Repeat exactly, please, the lines that begin at the start of the listing and end at the line holding "A sample of".
** Opening Data excerpts block **
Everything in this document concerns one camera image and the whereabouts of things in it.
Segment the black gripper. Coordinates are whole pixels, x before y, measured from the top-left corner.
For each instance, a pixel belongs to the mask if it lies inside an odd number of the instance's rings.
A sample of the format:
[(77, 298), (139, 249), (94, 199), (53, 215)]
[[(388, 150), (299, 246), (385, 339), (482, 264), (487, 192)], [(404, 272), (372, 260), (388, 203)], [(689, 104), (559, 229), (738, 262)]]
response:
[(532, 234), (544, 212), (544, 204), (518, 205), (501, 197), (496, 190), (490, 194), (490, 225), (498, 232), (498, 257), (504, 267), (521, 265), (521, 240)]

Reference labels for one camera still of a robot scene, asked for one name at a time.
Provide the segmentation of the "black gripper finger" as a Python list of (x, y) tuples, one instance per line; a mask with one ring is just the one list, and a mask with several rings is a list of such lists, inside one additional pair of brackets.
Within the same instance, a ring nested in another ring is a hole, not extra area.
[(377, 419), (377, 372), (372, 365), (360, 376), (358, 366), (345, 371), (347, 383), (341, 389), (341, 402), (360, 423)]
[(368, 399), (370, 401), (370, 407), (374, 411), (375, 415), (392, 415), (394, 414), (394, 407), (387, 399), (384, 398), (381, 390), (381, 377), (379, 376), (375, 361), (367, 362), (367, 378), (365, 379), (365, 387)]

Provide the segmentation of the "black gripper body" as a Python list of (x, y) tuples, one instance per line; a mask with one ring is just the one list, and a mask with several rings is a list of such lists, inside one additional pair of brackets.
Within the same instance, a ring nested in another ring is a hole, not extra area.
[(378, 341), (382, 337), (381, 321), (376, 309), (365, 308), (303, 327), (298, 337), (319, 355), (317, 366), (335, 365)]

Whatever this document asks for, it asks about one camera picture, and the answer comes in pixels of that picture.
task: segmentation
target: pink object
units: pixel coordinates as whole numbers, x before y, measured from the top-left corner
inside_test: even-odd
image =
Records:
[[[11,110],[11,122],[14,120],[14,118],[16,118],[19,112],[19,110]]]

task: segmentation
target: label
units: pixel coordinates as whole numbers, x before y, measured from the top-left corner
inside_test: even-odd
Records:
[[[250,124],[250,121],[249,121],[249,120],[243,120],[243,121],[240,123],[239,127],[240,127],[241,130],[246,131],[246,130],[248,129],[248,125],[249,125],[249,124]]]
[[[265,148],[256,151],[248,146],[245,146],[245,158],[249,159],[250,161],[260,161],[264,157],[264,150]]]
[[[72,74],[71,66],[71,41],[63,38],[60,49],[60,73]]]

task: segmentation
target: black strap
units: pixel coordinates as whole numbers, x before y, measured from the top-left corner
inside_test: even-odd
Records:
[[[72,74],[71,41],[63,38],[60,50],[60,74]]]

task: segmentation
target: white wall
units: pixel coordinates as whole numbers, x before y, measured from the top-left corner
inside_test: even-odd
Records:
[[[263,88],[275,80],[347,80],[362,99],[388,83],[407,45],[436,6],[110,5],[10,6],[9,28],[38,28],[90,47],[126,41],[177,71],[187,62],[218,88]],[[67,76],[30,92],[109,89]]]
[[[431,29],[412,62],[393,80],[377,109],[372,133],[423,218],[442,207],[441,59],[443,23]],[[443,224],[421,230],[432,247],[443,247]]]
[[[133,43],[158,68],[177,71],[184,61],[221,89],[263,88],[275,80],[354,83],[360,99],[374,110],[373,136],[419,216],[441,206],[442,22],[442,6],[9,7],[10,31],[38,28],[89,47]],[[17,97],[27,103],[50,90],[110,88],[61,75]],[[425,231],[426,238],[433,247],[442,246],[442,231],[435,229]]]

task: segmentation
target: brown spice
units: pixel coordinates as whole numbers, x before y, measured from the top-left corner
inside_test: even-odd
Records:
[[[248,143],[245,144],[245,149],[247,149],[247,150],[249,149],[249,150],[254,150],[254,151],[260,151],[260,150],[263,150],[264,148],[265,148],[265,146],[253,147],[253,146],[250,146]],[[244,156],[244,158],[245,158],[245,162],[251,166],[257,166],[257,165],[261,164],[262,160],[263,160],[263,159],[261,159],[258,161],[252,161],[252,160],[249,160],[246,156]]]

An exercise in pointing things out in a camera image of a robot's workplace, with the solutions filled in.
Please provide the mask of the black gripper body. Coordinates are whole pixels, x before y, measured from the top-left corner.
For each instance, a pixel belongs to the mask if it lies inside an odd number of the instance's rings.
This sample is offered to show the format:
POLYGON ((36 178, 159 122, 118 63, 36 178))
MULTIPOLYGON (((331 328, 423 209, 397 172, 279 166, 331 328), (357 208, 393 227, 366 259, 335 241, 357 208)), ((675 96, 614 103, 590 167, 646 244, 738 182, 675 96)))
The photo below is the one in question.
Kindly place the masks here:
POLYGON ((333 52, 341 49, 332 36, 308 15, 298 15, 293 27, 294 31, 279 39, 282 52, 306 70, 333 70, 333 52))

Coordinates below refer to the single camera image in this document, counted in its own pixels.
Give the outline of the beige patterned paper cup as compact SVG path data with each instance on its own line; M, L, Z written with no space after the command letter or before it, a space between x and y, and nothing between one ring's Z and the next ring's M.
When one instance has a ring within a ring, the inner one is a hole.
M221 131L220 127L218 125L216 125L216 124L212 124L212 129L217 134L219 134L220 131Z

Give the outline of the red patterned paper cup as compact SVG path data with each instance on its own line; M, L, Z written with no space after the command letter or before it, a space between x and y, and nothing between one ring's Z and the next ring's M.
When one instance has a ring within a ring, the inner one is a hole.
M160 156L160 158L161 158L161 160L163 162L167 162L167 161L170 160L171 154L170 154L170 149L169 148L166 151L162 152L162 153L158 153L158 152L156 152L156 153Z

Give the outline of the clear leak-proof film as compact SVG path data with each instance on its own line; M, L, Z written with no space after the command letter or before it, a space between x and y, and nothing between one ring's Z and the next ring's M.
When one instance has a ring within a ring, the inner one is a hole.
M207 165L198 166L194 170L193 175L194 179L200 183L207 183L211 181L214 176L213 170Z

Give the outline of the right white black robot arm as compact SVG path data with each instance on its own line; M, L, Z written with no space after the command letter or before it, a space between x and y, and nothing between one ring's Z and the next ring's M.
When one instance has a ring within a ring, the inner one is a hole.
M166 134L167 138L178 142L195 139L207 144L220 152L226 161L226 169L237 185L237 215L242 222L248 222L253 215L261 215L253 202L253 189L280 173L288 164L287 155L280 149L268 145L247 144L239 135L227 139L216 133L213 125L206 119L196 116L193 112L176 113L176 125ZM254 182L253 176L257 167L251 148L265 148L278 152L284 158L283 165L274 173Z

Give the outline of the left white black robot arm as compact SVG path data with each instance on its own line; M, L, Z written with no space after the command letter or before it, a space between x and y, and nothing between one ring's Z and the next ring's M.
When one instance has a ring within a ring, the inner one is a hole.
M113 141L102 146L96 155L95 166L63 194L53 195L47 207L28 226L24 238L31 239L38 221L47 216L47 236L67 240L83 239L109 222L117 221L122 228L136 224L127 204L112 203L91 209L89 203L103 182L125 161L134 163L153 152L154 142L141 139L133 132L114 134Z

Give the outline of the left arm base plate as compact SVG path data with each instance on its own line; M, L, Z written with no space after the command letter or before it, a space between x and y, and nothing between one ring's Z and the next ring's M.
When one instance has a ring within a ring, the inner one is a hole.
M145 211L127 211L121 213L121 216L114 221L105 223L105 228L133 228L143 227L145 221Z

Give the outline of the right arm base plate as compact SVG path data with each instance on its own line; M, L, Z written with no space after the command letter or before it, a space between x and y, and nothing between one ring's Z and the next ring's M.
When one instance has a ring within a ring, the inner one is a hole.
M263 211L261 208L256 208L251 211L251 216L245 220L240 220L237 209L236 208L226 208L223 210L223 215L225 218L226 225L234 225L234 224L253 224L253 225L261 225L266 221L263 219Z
** Closing Data excerpts block **
# Answer to the problem
Everything in this document concerns one camera image and the whereabouts of things in it.
Segment the black gripper. Coordinates are whole pixels, x before y, measured from the top-left corner.
For each instance, a pixel belongs to the mask if it lies inside an odd number of the instance's rings.
A sample of the format:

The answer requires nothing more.